The content originally appeared on: Trinidad and Tobago Newsday


Alwin Chow, photographed in 1989. Chow, an accountant, found himself on the frontlines of the media. – Photo by Mark Lyndersay

GOVERNMENT, opposition and independent senators paid tribute to former independent senators Alwin Chow and Basharat Ali, at the Senate’s first sitting for the year on Tuesday.

Chow died on December 9 and Ali on December 24.

Opposition Senator Wade Mark said, “I never had the privilege or the opportunity of meeting the former senator (Chow).”

Mark added he first knew of Chow as a trade unionist, representing workers at the Trinidad Guardian, when Chow was its managing director

He said the records of Chow’s senatorial tenure from November 297, 1981-October 29, 1986, showed Chow made sterling contributions. “Alwin Chow was a good soul.”

Goverment Senator Laurel Lezama-Lee Sing said Chow was responsible for ushering the local media into the modern age.

“He was a distinguished captain of industry.”

Lezama-Lee Sing said Chow was a fervent advocate for freedom of the press. She agreed with Mark about Chow’s robust contributions to matters in the Senate and various parliamentary committees he served on.

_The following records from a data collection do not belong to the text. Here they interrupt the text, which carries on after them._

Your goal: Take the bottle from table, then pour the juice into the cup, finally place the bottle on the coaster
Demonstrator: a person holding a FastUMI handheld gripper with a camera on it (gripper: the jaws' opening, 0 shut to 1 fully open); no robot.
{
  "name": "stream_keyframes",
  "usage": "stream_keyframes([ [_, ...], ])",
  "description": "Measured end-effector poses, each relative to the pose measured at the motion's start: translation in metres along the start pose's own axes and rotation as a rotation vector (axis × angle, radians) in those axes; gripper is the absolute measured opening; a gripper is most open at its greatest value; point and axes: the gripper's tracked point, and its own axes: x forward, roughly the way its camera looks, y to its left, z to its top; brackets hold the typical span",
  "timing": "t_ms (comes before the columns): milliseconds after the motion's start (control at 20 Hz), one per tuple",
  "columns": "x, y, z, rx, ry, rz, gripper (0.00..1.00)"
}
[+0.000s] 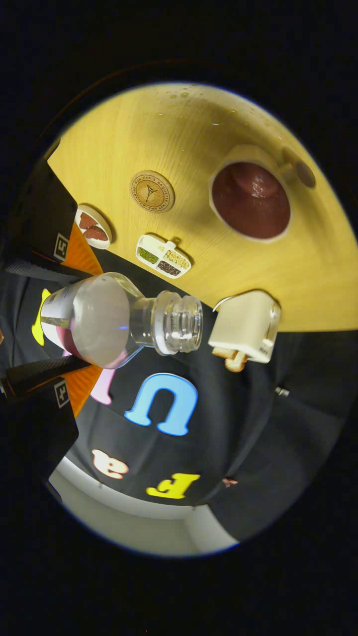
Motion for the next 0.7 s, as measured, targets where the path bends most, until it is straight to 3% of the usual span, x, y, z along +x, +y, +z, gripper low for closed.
stream_keyframes([
  [200, -0.015, -0.010, -0.028, 0.271, 0.083, -0.024, 0.71],
  [450, -0.026, 0.003, -0.056, 0.713, 0.188, 0.024, 0.71],
  [700, -0.029, 0.004, -0.064, 1.161, 0.189, 0.039, 0.71],
])
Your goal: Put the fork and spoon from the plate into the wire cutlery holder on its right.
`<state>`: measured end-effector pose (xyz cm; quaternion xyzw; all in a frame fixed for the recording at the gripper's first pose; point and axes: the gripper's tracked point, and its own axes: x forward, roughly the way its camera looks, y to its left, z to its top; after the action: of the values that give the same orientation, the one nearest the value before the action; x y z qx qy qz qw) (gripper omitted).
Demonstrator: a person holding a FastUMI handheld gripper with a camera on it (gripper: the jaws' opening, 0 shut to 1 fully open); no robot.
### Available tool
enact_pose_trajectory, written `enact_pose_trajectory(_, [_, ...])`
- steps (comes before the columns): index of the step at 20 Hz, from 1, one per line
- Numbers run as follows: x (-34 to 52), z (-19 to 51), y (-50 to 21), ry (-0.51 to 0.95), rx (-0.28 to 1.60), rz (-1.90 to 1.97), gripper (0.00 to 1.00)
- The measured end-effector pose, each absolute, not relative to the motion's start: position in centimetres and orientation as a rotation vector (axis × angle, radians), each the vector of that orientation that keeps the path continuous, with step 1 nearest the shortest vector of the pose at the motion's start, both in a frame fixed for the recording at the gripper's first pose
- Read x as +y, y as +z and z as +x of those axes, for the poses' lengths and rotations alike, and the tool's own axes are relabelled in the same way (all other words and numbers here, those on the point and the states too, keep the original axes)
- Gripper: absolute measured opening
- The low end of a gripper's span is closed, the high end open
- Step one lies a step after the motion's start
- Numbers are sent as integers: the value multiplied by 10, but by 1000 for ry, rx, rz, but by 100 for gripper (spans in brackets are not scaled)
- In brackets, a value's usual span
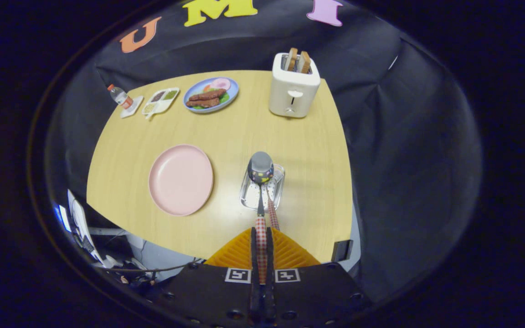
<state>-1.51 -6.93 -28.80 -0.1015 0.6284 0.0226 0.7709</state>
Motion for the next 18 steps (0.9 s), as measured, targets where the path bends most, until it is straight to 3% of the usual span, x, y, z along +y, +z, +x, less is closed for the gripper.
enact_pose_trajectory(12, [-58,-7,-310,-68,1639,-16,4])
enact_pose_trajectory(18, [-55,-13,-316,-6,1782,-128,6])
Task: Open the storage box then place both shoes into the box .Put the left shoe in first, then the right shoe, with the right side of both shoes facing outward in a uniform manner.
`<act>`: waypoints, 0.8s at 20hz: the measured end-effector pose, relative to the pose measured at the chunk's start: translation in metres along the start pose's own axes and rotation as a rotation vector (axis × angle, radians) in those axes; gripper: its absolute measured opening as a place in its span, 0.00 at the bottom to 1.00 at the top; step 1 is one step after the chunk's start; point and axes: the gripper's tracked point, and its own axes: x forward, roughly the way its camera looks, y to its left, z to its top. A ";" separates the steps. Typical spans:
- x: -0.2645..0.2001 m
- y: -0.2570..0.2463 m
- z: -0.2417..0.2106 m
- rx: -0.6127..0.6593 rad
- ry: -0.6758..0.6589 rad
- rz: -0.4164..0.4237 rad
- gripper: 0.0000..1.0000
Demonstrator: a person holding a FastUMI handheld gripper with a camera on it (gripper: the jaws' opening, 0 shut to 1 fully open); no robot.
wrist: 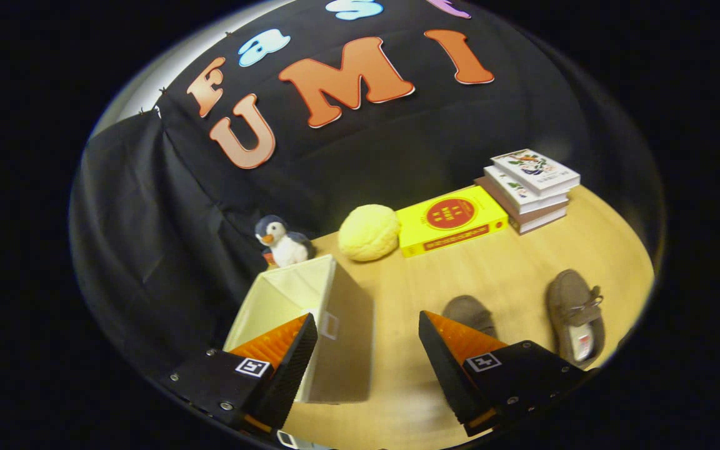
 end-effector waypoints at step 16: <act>0.031 -0.108 -0.092 -0.257 0.113 -0.175 0.65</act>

“His was a tremendous contribution on the national landscape.”

Independent Senator Paul Richards was grateful for the opportunity to have had Chow as a mentor when he was a journalist.

“He was a mentor to many in the media.”

He was also grateful to know Chow’s wife, former Miss Universe Janelle “Penny” Commissiong-Chow. Paul recalled that Carnival parties at Chow’s home were exceptional events and Chow was the consummate host.

Senate President Christine Kangaloo also acknowledged Chow’s contribution to the development of the media. She said it was difficult to encapsulate the person Chow was and his contribution to national life in narrow spaces.

In paying tribute to Ali, Mark said they sat close to each other in the Senate for many years.

“He was a humble, decent, civil individual.”

Minister in the Agriculture Ministry Avinash Sawh recalled Ali as a non-partisan, brilliant and a true gentleman.

Independent Senator Deoroop Teemul said Ali contributed to debate on many important pieces of legislation, such as the Kidnapping Bill 2003 and the Anti-Gang Bill 2010.

Kangaloo said, “His voice on energy matters held tremendous sway.”

Ali, she continued, was someone who had tremendous knowledge but was always gentle and dignified in his interactions with people from all walks of life.